Der Wecker klingelt. Es ist noch dunkel und trotzdem schon spät. Harry schlüpft in seine Hose, das rote Hemd und die Turnschuhe. Seine Freundin kocht Kaffee auf dem Gaskocher, während er im Bad die Zähne putzt. Sie macht ihm ein Käsebrot, legt Äpfel daneben und nimmt zwei Flaschen Wasser aus dem Kühlschrank. Er versucht nicht, sie noch einmal zu überreden. Sie fürchtet die Hitze auf dem Berg und, selbst wenn er den Rucksack die ganze Strecke tragen würde, sie würde auf halbem Weg zu jammern beginnen über die Steigung, die ihr den Atem nimmt. Als er losgeht, wird es hell. Der Hund, der sich ihnen am ersten Ferientag angeschlossen hat, trottet neben ihm her, auf drei Beinen. Harry spricht mit ihm über sein Hundeleben und die Zecken, festgebissen an den Ohren. Bei der ersten Steigung bleibt der Hund zurück. Harry sieht ihn von weit oben noch einmal. Sein gelbes Fell leuchtet in der Landschaft, genauso wie die Boote draußen auf dem Meer, die Richtung Hafen tuckern. Wahrscheinlich hat es früher einen Eselspfad den Hang hinauf gegeben, nun geht er auf einer Schotterstraße. Einmal kommt ihm ein verschlafener Motorradfahrer entgegen, mit klappernden Schutzblechen bremst er die Kurven hinunter.
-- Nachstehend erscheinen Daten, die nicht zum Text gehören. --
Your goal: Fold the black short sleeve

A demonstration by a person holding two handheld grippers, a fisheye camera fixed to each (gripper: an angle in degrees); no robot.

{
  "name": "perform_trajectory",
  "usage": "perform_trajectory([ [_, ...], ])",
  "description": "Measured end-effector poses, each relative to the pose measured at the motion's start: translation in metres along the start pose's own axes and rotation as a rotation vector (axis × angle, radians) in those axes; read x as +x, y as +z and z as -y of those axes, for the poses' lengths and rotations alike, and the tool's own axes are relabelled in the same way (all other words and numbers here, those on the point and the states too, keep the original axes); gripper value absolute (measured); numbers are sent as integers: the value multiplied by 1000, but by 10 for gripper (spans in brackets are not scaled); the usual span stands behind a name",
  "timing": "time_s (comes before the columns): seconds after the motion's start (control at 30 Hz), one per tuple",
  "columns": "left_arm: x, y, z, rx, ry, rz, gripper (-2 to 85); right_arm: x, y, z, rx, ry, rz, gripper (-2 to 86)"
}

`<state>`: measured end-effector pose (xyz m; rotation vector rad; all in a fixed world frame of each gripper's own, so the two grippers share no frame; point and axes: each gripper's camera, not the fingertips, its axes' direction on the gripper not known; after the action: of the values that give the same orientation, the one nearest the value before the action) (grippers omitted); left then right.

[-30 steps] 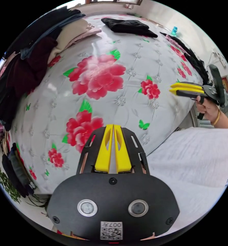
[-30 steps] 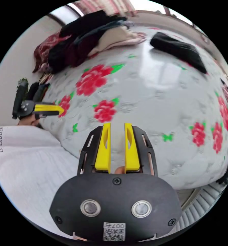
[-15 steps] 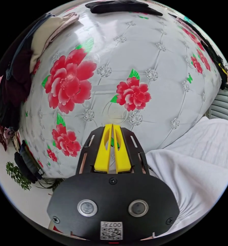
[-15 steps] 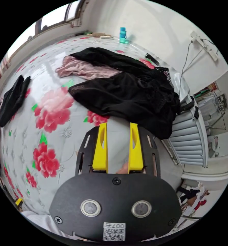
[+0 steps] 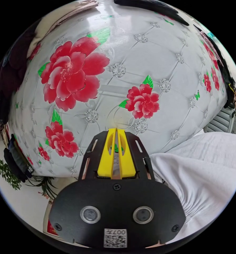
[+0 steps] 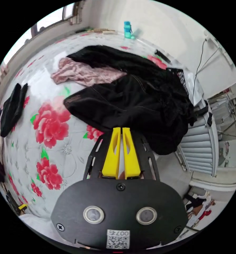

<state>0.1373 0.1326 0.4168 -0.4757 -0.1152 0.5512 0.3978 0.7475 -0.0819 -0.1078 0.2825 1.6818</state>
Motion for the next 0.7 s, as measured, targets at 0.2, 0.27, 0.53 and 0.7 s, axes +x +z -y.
perform_trajectory([
  [0.2, -31, -2, -19, 90, 10, -66, -10, -93, -125, -88, 223, -238, 344, -2],
  [0.27, -46, -3, -33, 151, -25, -113, -10, -165, -164, -135, 241, -428, 550, -2],
  [0.53, -133, -16, -139, 456, -158, -327, -7, -459, -207, -330, -58, -1012, 941, 8],
  [0.7, -185, -24, -208, 544, -170, -295, 12, -504, -227, -393, -49, -1165, 860, 32],
])
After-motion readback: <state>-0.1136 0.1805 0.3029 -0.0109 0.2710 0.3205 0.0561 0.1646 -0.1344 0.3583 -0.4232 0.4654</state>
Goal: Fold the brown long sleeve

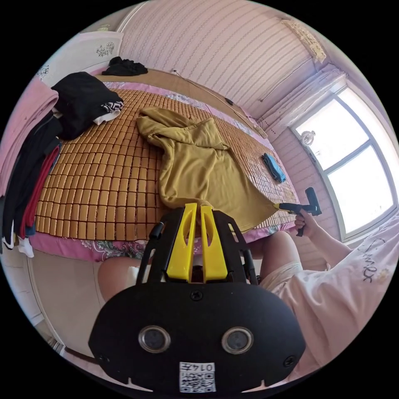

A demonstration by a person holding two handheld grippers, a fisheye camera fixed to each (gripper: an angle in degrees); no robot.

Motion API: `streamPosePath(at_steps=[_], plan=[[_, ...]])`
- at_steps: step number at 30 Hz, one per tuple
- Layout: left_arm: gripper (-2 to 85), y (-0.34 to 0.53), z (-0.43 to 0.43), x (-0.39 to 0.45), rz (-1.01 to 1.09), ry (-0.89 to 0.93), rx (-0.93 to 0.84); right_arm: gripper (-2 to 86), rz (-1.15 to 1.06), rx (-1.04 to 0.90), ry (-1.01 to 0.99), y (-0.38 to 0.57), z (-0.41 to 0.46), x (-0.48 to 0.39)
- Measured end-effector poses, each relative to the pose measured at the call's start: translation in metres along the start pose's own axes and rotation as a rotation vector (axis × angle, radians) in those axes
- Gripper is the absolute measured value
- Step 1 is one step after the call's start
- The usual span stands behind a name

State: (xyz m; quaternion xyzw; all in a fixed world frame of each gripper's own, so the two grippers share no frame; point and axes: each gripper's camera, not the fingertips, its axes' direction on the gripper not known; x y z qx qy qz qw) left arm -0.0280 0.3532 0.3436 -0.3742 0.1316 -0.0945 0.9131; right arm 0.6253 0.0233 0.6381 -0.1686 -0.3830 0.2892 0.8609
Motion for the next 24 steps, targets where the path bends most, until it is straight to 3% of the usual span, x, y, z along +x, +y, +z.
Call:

Nach einer Stunde ist er am Kloster, das er die Tage zuvor vom Hotel aus sehen konnte. Eine Nonne stellt ihm einen Stuhl neben die Pforte und bietet Kaffee an. Er wartet geduldig, bis der braune Satz auf den Grund der Tasse gesunken ist, dann trinkt er vorsichtig. Die Nonne fragt ihn ”Kerkis?” und er antwortet ”Vigla!”, denn er möchte nicht nur zur Wallfahrtskirche, sondern auf den Gipfel des Berges. Die Frau wiegt ihren Kopf unter schwarzen Tüchern und begleitet ihn an der Rückseite des Klosters bis zu einem Zaun. Sie gibt ihm zum Abschied einen Rosmarinzweig, den er in der nächsten Stunde zwischen den Fingern verreiben wird. Oberhalb der Baumgrenze sieht er zum ersten Mal die Inseln Fourni und Ikaria, wie durch ein Fernglas. Der Sonnenschirm am Strand hat ihn die Tage zuvor geschützt, nun könnte er eine Mütze brauchen. Er wird auf dem Rückweg vorsichtig absteigen, denn der Weg zieht sich über loses Geröll und Felder mit Dornenbüschen.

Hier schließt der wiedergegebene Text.